The point is, since $10$ is a primitive root, all of $1,\ldots,58$ will get hit by a power of $10$, so the power that hits $1$ for the first time must be $58$ -- not $59$ since $0$ in the field is off limits. This is elementary group theory. Now, since $(10^{29})^2\equiv10^{58}\equiv1$, $10^{29}\equiv\pm1$ -- this is a field after all -- there are at most 2 roots and $\pm1$ work. Finally, $10^{29}\not\equiv1$ since $10$ is primitive.

For example, in $\mathbb{Z}/5=\{\bar0,\bar1,\bar2,\bar3,\bar4\}$, $2$ is a primitive root -- its power $1,2,3,4$ are $\bar2,\bar4,\bar3,\bar1$.

EDIT: BTW, I don't want to sound like a dick but you should NEVER use MATLAB for modular arithmetic.
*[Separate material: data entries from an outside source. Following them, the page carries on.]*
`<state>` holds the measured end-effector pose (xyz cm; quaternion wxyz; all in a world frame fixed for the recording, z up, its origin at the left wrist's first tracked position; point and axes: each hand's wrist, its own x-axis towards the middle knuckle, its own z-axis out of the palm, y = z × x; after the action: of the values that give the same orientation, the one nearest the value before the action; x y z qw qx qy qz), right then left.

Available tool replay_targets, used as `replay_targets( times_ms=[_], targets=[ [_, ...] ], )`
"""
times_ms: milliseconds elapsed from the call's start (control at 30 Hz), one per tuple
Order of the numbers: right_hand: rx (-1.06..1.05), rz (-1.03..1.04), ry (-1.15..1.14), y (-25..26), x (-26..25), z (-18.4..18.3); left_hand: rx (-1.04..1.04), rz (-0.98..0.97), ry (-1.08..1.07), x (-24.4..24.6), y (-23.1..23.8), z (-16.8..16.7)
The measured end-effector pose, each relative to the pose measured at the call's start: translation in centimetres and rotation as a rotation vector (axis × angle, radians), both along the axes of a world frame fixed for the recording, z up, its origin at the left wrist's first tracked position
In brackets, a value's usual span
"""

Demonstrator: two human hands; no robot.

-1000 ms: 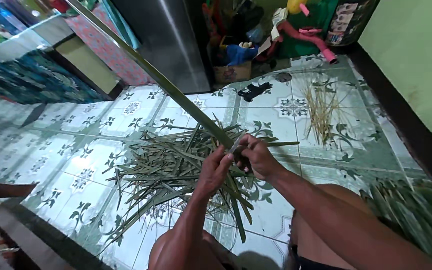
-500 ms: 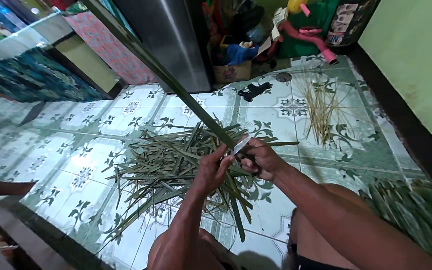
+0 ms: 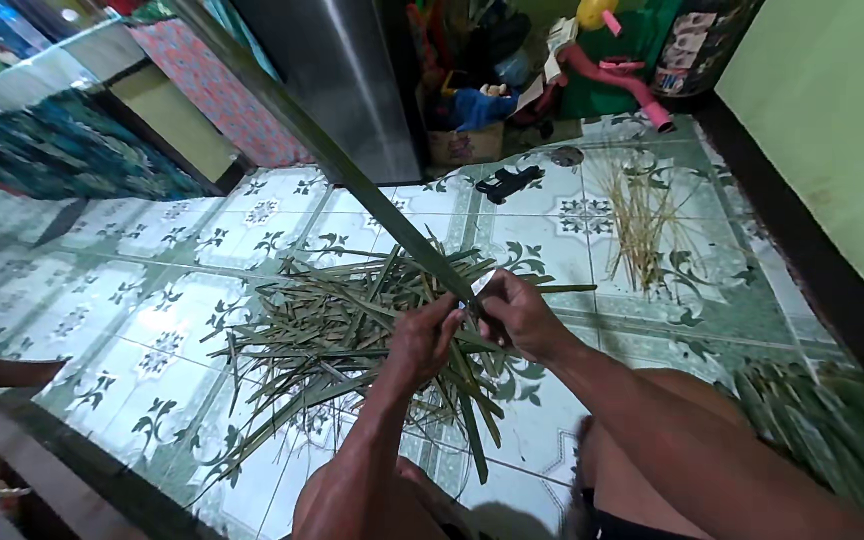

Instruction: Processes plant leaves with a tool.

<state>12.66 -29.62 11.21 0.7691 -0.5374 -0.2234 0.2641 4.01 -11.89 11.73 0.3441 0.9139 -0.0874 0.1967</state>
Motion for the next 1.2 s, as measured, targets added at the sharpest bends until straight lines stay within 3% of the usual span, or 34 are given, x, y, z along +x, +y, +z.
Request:
replay_targets(
  times_ms=[200,367,500,600,833,1033,1200],
  targets=[
    [-0.019,0.000,-0.132,0.0,-0.8,0.6,0.095,0.035,-0.176,-0.3,0.8,0.3],
    [0.007,0.042,-0.060,-0.2,-0.4,1.3,0.116,0.075,-0.238,0.1,0.7,0.2],
    [-0.083,0.165,-0.076,-1.2,-1.0,1.7,0.091,0.314,-0.272,-0.1,3.1,2.2],
    [-0.153,0.183,-0.208,-1.9,-0.9,1.4,-0.019,0.403,-0.209,-0.6,5.3,2.8],
    [-0.207,0.154,-0.324,-3.0,-1.3,0.9,-0.252,0.411,-0.139,-1.0,2.8,3.2],
    [-0.300,0.234,-0.503,-4.7,-0.3,-1.1,-0.536,0.575,-0.340,-1.7,10.8,7.4],
    [-0.420,0.344,-0.395,-4.6,3.3,-2.1,-0.632,0.539,-0.394,-1.4,11.7,4.5]
  ],
)
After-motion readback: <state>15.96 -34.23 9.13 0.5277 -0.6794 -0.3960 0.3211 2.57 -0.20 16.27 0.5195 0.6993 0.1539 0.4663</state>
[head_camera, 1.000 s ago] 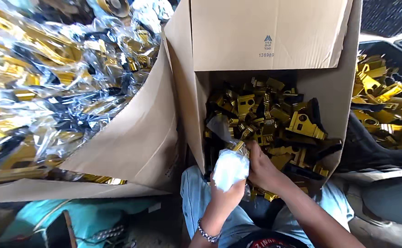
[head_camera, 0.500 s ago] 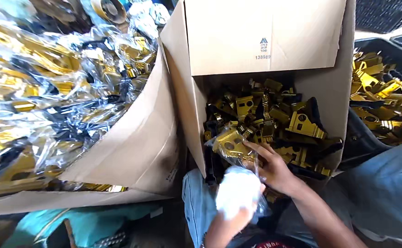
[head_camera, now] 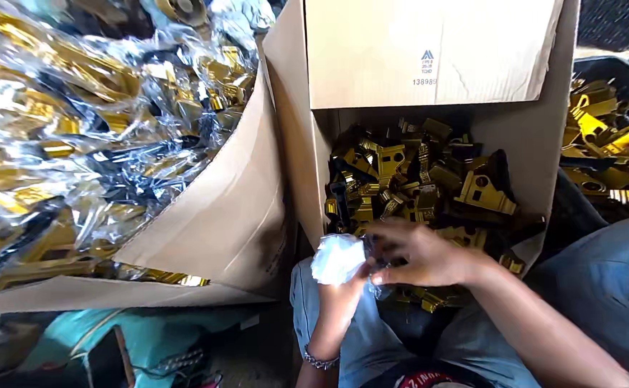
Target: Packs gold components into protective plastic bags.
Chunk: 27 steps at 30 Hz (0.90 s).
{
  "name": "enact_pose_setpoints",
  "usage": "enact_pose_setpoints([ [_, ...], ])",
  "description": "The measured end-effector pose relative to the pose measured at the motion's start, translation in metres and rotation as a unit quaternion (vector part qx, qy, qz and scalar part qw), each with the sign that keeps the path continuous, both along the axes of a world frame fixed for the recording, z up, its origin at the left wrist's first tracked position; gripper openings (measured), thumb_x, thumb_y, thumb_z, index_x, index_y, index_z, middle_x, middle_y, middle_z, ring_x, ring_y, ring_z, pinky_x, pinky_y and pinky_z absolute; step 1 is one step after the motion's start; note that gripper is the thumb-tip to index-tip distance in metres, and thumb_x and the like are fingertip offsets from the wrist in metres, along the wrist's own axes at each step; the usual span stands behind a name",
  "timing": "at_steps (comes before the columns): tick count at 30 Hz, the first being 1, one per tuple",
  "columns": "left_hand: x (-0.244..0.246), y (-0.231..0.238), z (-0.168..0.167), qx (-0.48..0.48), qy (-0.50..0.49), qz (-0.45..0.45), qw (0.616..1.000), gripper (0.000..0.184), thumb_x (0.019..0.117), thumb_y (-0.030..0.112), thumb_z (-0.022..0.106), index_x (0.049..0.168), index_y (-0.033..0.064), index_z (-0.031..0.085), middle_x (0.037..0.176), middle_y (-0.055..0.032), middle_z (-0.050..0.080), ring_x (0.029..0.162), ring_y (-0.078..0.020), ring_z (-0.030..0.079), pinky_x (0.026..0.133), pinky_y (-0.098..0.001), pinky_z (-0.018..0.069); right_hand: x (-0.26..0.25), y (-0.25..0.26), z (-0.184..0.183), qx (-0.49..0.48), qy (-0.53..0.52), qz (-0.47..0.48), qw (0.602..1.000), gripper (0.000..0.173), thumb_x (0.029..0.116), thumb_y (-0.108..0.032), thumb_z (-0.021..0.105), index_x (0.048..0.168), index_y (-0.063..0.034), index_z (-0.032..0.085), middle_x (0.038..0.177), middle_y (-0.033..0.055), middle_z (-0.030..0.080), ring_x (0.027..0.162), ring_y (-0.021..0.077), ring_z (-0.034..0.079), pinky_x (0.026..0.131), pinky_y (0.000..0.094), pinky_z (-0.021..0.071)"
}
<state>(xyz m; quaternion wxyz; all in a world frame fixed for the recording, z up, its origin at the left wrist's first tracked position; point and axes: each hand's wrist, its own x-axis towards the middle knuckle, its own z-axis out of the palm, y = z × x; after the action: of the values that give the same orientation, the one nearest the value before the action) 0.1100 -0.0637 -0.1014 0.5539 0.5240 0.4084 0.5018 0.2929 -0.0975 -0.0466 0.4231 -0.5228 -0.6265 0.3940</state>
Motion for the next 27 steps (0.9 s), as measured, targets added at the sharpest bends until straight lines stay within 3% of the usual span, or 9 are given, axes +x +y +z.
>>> enact_pose_setpoints([
  [3, 0.002, 0.001, 0.002, -0.022, -0.054, -0.016, 0.998, 0.047, 0.0796, -0.008, 0.072, 0.123, -0.0082, 0.055, 0.103, -0.0027, 0.071, 0.095, -0.0065, 0.07, 0.088, -0.0246, 0.0588, -0.007, -0.007, -0.026, -0.07, 0.096, -0.017, 0.993, 0.013, 0.0937, -0.007, 0.068, 0.104, 0.0007, 0.068, 0.088, -0.0017, 0.071, 0.077, 0.0002, 0.068, 0.074, 0.0181, 0.0581],
  [7, 0.003, -0.001, 0.002, -0.027, -0.074, -0.032, 0.996, 0.039, 0.085, -0.008, 0.065, 0.123, -0.0065, 0.057, 0.1, 0.0014, 0.072, 0.092, -0.0043, 0.069, 0.087, -0.0233, 0.0585, -0.001, -0.023, -0.036, -0.162, 0.208, 0.011, 0.965, 0.031, 0.092, -0.004, 0.068, 0.121, 0.0038, 0.062, 0.103, 0.0, 0.07, 0.089, 0.0057, 0.07, 0.085, 0.0247, 0.0604],
  [9, 0.002, 0.001, -0.002, 0.026, -0.049, -0.09, 0.994, 0.044, 0.0839, -0.007, 0.069, 0.125, -0.0086, 0.056, 0.108, 0.0, 0.072, 0.098, -0.0051, 0.069, 0.091, -0.0255, 0.0584, -0.003, -0.026, -0.035, -0.166, 0.264, 0.028, 0.95, 0.019, 0.0971, -0.002, 0.06, 0.116, 0.0007, 0.065, 0.101, -0.0016, 0.073, 0.089, 0.008, 0.073, 0.086, 0.0287, 0.0622],
  [13, -0.013, 0.016, -0.012, 0.122, 0.033, -0.003, 0.992, 0.032, 0.0917, 0.0, 0.058, 0.117, -0.0201, 0.053, 0.102, -0.0079, 0.074, 0.093, -0.0073, 0.072, 0.088, -0.0282, 0.0602, -0.005, -0.035, -0.045, -0.162, 0.266, -0.008, 0.95, 0.008, 0.0915, -0.002, 0.068, 0.089, -0.0091, 0.066, 0.074, -0.0074, 0.07, 0.06, 0.0039, 0.067, 0.06, 0.023, 0.0606],
  [16, -0.026, 0.027, -0.007, 0.079, 0.03, 0.024, 0.996, 0.018, 0.0944, 0.002, 0.052, 0.11, -0.0056, 0.054, 0.086, 0.0051, 0.072, 0.08, -0.0055, 0.071, 0.081, -0.0274, 0.061, -0.008, -0.035, -0.046, -0.17, 0.241, -0.148, 0.944, 0.027, 0.0861, -0.011, 0.079, 0.075, -0.0141, 0.055, 0.057, -0.0079, 0.058, 0.042, 0.0018, 0.053, 0.042, 0.0187, 0.0486],
  [20, -0.011, -0.021, 0.0, -0.061, 0.014, -0.194, 0.979, 0.061, 0.0713, 0.005, 0.087, 0.122, -0.0064, 0.056, 0.098, 0.0036, 0.071, 0.09, -0.0013, 0.068, 0.085, -0.0226, 0.0587, -0.029, -0.034, -0.052, 0.033, -0.041, -0.05, 0.997, 0.021, 0.0739, -0.009, 0.081, 0.077, 0.0066, 0.067, 0.07, 0.0126, 0.066, 0.062, 0.0133, 0.061, 0.06, 0.0269, 0.0508],
  [23, -0.009, -0.022, -0.015, -0.127, -0.027, -0.164, 0.978, 0.05, 0.0712, -0.008, 0.078, 0.117, -0.0012, 0.059, 0.087, 0.0072, 0.069, 0.081, -0.0011, 0.067, 0.08, -0.0214, 0.058, -0.007, -0.031, -0.037, -0.02, -0.093, 0.07, 0.993, 0.031, 0.08, -0.017, 0.084, 0.077, 0.0086, 0.066, 0.068, 0.0144, 0.062, 0.062, 0.0158, 0.056, 0.06, 0.0303, 0.0457],
  [25, -0.013, -0.015, -0.02, -0.088, 0.008, -0.113, 0.99, 0.045, 0.0724, -0.01, 0.075, 0.114, -0.0006, 0.06, 0.079, 0.0099, 0.065, 0.075, 0.0005, 0.064, 0.076, -0.0194, 0.0567, 0.023, -0.029, -0.039, -0.056, -0.057, -0.01, 0.997, 0.029, 0.0845, -0.02, 0.081, 0.079, 0.0025, 0.064, 0.068, 0.0035, 0.061, 0.06, 0.0055, 0.056, 0.058, 0.0229, 0.0483],
  [27, -0.016, -0.01, -0.022, -0.04, 0.059, -0.053, 0.996, 0.046, 0.0746, -0.008, 0.073, 0.117, -0.0074, 0.056, 0.085, 0.0053, 0.065, 0.08, -0.0001, 0.065, 0.079, -0.0198, 0.0565, 0.054, -0.021, -0.046, -0.089, -0.114, -0.085, 0.986, 0.029, 0.0874, -0.021, 0.08, 0.1, 0.002, 0.07, 0.091, 0.0087, 0.071, 0.082, 0.0116, 0.068, 0.078, 0.0282, 0.0578],
])
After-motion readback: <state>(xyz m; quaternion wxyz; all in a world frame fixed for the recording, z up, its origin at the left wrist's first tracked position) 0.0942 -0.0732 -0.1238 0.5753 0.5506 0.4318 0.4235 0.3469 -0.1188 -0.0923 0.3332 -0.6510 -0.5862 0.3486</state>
The following C++ two-liner solves the problem:

int a=1;
for (int i=1;i<=29;++i)
    a = (a*10)%59;
cout << a;

Answer 2

The solution to the equation $x^{29}\equiv-1$ is not unique modulo the prime $59$. There are $29$ solutions, indeed.

Remember that the multiplicative group modulo a prime is cyclic. You have told us that $10$ is a generator. Let’s call it $g$, because the particular value of the primitive root is not important. But we can say that $-1=g^{29}$.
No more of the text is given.